Comparisons show GA‑MLP may fail to distinguish certain non‑isomorphic graphs that GNNs can, due to limited ability to capture rooted subtree information.

6. Applications and Experiments

LRP achieves strong performance on molecular datasets (QM9, MolHIV) and can identify substructures related to molecular properties.

GA‑MLP with different graph operators (e.g., adjacency matrix powers, Bethe Hessian) shows varying results on community detection, highlighting the importance of operator choice.

7. Q&A Highlights

Expressive power is one factor among optimization, generalization, and scalability; stronger expressive models often perform better on small‑graph tasks like molecular prediction.

MPNN propagates information depth‑wise, while GA‑MLP relies on pre‑computed high‑order operators.

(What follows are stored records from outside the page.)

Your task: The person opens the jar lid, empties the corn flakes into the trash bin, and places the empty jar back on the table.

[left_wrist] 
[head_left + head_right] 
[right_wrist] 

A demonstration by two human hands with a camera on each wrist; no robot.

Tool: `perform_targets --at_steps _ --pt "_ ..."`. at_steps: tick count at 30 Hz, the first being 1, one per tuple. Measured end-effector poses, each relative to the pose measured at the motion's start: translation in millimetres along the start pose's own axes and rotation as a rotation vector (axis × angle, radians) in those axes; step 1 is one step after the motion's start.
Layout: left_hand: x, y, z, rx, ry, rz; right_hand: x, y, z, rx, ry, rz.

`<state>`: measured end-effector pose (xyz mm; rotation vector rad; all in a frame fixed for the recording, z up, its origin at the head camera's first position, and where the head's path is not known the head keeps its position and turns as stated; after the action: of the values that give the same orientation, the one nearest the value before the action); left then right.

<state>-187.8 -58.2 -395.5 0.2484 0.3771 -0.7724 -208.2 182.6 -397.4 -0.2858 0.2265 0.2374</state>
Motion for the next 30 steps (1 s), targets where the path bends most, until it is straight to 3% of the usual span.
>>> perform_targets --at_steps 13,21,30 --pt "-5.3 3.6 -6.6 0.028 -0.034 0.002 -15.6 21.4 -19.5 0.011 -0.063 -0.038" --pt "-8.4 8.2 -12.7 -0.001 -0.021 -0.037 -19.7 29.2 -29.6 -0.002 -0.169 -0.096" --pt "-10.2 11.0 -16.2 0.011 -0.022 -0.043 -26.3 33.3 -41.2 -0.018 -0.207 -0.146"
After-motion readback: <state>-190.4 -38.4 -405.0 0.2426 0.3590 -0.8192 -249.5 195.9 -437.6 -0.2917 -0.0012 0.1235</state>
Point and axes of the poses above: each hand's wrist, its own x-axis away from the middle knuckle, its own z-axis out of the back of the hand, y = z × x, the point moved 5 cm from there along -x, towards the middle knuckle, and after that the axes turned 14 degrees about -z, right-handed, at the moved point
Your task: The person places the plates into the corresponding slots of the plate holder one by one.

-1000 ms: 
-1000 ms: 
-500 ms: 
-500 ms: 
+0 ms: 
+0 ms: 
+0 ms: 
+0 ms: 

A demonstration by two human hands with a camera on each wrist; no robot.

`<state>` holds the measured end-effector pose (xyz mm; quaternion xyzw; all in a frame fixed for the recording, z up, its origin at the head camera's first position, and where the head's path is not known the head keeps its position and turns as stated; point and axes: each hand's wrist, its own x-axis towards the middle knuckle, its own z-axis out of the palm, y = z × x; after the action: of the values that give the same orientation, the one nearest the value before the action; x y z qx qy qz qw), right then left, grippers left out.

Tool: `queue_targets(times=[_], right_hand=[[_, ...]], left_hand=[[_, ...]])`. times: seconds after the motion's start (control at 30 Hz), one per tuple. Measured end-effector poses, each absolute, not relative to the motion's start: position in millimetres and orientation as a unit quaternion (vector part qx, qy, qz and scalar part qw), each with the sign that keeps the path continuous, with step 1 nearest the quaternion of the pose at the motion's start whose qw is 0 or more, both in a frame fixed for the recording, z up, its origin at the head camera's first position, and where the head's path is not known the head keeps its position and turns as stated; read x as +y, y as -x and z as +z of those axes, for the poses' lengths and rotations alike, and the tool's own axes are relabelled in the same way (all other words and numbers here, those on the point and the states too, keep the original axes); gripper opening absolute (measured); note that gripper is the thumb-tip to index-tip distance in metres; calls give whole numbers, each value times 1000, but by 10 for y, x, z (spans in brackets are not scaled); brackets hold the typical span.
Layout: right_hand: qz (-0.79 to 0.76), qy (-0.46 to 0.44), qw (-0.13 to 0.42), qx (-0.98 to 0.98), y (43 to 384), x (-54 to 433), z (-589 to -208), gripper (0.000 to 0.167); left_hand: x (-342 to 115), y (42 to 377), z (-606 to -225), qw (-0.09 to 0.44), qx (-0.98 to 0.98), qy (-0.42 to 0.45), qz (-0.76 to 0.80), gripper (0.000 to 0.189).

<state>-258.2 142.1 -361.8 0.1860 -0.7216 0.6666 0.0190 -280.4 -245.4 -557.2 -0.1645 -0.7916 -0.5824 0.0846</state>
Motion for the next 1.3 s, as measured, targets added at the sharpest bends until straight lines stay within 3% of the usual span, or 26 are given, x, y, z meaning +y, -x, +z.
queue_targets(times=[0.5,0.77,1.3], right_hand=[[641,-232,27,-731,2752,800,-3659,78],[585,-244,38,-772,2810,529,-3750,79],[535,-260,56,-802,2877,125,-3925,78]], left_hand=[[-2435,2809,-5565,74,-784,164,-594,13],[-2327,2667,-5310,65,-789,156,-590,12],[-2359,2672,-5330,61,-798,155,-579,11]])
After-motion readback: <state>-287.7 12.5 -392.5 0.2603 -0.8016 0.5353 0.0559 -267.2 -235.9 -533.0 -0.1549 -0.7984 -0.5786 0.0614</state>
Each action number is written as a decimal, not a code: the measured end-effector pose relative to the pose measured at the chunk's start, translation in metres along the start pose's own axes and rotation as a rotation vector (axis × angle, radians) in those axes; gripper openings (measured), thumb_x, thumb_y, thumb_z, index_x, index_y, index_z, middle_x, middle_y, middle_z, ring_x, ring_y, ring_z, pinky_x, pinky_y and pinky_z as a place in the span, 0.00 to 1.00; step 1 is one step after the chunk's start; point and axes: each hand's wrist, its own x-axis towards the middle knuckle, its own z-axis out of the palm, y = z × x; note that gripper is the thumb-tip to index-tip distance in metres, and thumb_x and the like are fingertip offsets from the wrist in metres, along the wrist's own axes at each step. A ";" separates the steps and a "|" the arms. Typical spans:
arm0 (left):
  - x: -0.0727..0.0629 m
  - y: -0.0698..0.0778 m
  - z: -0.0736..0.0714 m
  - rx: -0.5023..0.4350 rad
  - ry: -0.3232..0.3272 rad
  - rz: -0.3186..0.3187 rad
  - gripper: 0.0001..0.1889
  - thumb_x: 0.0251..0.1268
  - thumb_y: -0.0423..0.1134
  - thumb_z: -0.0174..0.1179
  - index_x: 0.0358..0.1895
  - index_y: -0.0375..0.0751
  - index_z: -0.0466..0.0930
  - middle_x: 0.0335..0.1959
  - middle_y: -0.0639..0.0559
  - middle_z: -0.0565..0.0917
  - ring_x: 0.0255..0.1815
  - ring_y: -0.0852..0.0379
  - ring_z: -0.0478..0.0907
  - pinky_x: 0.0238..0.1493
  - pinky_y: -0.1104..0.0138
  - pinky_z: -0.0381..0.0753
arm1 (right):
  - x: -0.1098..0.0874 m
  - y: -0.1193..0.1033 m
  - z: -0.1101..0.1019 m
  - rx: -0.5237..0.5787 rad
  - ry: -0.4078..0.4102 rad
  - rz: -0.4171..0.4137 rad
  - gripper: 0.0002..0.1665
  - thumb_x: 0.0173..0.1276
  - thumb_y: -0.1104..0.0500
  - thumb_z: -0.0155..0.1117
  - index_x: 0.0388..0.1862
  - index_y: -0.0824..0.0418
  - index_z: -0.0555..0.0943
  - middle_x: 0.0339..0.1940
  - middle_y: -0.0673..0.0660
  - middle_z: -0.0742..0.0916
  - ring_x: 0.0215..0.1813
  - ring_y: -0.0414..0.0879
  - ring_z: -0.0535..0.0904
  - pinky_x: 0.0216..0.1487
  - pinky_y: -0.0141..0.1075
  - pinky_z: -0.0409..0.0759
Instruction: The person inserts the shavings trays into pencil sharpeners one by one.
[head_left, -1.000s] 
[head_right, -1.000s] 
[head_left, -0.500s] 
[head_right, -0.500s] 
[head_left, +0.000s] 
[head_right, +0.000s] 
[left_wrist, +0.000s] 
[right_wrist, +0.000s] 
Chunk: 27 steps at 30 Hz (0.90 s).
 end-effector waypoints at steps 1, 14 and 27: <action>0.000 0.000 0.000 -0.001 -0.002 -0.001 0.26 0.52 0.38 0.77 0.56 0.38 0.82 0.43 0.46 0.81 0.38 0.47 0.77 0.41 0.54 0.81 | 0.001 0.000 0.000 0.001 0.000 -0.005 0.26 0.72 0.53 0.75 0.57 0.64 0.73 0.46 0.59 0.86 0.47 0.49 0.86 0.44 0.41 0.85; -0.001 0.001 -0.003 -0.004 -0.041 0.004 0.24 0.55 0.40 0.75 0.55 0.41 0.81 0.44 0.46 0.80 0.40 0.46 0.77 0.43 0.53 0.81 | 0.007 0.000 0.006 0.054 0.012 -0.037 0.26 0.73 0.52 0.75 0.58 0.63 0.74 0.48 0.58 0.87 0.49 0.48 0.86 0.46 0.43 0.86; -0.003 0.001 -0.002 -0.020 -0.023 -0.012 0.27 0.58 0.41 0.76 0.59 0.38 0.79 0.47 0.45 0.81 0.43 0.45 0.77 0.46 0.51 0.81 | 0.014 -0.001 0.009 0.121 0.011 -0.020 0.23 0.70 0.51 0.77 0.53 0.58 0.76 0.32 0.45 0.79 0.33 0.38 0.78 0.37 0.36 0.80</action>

Subgraph counting serves as a practical benchmark for expressive ability because many real‑world tasks depend on recognizing specific substructures.

Conclusion

The article summarizes three expressive‑power metrics—distinguishing non‑isomorphic graphs, subgraph counting, and attributed‑walk counting—and demonstrates limitations of existing models while proposing Ring‑GNN and LRP as more powerful alternatives.